From: Andi Kleen <[email protected]>
Very similar to Sandy Bridge, but there is no PEBS problem.
As Stephane pointed out .code=0xb1, .umask=0x01 is gone, so don't
do a generic backend stall event on IvyBridge.
v2: Remove stall event
v3: Fork init code from Sandy Bridge
Signed-off-by: Andi Kleen <[email protected]>
---
arch/x86/kernel/cpu/perf_event_intel.c | 23 +++++++++++++++++++++--
1 files changed, 21 insertions(+), 2 deletions(-)
diff --git a/arch/x86/kernel/cpu/perf_event_intel.c b/arch/x86/kernel/cpu/perf_event_intel.c
index 187c294..abb29c2 100644
--- a/arch/x86/kernel/cpu/perf_event_intel.c
+++ b/arch/x86/kernel/cpu/perf_event_intel.c
@@ -1911,7 +1911,6 @@ __init int intel_pmu_init(void)
case 42: /* SandyBridge */
case 45: /* SandyBridge, "Romely-EP" */
x86_add_quirk(intel_sandybridge_quirk);
- case 58: /* IvyBridge */
memcpy(hw_cache_event_ids, snb_hw_cache_event_ids,
sizeof(hw_cache_event_ids));
@@ -1928,11 +1927,31 @@ __init int intel_pmu_init(void)
/* UOPS_ISSUED.ANY,c=1,i=1 to count stall cycles */
intel_perfmon_event_map[PERF_COUNT_HW_STALLED_CYCLES_FRONTEND] =
X86_CONFIG(.event=0x0e, .umask=0x01, .inv=1, .cmask=1);
+ pr_cont("SandyBridge events, ");
+ break;
+
+ case 58: /* IvyBridge */
/* UOPS_DISPATCHED.THREAD,c=1,i=1 to count stall cycles*/
intel_perfmon_event_map[PERF_COUNT_HW_STALLED_CYCLES_BACKEND] =
X86_CONFIG(.event=0xb1, .umask=0x01, .inv=1, .cmask=1);
- pr_cont("SandyBridge events, ");
+ memcpy(hw_cache_event_ids, snb_hw_cache_event_ids,
+ sizeof(hw_cache_event_ids));
+
+ intel_pmu_lbr_init_snb();
+
+ x86_pmu.event_constraints = intel_snb_event_constraints;
+ x86_pmu.pebs_constraints = intel_snb_pebs_event_constraints;
+ x86_pmu.extra_regs = intel_snb_extra_regs;
+ /* all extra regs are per-cpu when HT is on */
+ x86_pmu.er_flags |= ERF_HAS_RSP_1;
+ x86_pmu.er_flags |= ERF_NO_HT_SHARING;
+
+ /* UOPS_ISSUED.ANY,c=1,i=1 to count stall cycles */
+ intel_perfmon_event_map[PERF_COUNT_HW_STALLED_CYCLES_FRONTEND] =
+ X86_CONFIG(.event=0x0e, .umask=0x01, .inv=1, .cmask=1);
+ /* No backend stall event */
+ pr_cont("IvyBridge events, ");
break;
default:
--
1.7.7.6
From: Andi Kleen <[email protected]>
Even with precise profiling Intel CPUs have a "skid". The sample
triggers a few cycles later than the instruction, so in some
cases there can be systematic errors where expensive instructions never
show up in the profile log.
Sandy Bridge added a new PDIR instruction retired event that randomizes
the sampling slightly.

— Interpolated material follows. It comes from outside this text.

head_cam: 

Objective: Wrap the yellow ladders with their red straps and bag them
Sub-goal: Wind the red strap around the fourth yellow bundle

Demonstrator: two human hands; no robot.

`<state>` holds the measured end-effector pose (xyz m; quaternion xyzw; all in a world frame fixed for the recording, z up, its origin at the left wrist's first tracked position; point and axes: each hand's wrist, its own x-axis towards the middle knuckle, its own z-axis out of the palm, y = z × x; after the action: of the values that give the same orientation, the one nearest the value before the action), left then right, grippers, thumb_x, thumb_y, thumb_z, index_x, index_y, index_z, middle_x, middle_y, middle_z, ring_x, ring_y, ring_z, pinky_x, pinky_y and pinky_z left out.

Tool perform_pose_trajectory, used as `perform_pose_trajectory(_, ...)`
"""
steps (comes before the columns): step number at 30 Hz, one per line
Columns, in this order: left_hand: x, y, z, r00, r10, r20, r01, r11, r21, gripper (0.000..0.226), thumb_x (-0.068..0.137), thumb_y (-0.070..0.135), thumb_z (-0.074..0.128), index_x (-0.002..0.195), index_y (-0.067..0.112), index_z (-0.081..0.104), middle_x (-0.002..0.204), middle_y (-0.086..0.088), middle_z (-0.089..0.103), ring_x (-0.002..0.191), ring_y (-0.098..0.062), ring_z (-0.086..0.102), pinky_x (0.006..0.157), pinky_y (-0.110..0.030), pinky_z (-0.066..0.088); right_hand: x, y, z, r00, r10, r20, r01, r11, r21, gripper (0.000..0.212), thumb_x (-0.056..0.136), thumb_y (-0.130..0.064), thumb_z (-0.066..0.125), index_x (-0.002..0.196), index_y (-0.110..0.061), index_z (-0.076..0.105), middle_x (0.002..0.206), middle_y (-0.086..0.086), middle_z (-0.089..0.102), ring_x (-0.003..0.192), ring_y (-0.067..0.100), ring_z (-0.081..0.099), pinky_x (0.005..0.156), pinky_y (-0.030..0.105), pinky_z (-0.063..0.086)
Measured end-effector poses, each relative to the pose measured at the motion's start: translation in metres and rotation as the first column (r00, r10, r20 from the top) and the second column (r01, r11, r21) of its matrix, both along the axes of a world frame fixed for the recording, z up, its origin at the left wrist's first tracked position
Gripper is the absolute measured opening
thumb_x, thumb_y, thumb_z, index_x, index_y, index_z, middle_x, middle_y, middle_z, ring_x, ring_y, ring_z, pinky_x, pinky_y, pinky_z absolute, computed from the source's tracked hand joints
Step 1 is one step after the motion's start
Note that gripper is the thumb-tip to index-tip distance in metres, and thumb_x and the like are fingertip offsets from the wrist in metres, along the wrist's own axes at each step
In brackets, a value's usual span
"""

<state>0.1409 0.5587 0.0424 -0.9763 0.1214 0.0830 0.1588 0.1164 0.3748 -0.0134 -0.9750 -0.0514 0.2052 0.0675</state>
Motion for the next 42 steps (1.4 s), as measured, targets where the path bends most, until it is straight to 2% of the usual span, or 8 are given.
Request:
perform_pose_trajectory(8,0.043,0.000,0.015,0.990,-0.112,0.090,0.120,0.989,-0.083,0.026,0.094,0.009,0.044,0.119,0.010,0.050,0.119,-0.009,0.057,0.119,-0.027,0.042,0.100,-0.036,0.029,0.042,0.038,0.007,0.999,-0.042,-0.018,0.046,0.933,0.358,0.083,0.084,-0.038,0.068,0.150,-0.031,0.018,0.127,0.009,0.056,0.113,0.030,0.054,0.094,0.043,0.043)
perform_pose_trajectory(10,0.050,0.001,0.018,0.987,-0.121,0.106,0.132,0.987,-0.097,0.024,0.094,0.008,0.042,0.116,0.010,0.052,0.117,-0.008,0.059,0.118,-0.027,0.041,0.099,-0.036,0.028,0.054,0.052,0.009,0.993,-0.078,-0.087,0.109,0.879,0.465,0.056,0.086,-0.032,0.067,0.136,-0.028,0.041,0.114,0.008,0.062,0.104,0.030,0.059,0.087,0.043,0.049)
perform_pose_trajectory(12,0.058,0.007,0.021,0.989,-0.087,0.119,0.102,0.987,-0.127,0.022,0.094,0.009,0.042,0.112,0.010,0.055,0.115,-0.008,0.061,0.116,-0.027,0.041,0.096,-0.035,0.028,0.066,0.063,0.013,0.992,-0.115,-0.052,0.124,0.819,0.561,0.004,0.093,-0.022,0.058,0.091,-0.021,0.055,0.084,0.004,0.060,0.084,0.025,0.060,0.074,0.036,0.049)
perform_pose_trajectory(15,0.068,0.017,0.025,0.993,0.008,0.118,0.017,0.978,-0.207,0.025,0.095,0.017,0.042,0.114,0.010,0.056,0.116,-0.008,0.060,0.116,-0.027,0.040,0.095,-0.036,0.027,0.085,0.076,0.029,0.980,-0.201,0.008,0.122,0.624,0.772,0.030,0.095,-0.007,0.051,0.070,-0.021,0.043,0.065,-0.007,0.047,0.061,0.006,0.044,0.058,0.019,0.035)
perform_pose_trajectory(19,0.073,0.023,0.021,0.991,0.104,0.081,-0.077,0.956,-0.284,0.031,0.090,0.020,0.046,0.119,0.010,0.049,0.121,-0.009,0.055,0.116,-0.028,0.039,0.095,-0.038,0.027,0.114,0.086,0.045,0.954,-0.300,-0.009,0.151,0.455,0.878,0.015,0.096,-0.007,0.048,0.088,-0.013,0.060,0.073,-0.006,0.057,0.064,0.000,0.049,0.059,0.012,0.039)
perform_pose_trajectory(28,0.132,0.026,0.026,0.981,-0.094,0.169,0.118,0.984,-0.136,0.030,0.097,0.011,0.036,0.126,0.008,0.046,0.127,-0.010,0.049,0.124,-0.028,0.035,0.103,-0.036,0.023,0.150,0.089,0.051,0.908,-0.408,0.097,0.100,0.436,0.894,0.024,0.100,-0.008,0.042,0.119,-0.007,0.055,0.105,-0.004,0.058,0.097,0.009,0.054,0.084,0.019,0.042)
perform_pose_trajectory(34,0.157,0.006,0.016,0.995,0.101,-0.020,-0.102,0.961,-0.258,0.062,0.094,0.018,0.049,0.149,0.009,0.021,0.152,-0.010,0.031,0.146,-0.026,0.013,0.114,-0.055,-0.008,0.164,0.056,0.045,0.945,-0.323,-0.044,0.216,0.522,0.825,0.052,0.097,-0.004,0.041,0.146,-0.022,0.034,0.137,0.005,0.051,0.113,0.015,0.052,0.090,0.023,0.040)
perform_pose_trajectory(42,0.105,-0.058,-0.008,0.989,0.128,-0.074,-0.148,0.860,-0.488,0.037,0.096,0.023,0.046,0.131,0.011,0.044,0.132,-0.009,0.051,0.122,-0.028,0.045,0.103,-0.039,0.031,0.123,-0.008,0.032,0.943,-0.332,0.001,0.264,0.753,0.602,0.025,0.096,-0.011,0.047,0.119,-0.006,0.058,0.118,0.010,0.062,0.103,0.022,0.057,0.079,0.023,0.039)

This corrects for systematic errors, so that
you should in most cases see the correct instruction getting profile hits.
Unfortunately the SandyBridge version could only work with a otherwise
quiescent CPU and was difficult to use. But now on IvyBridge this
restriction is gone and can be more widely used.
This only works for retired instructions.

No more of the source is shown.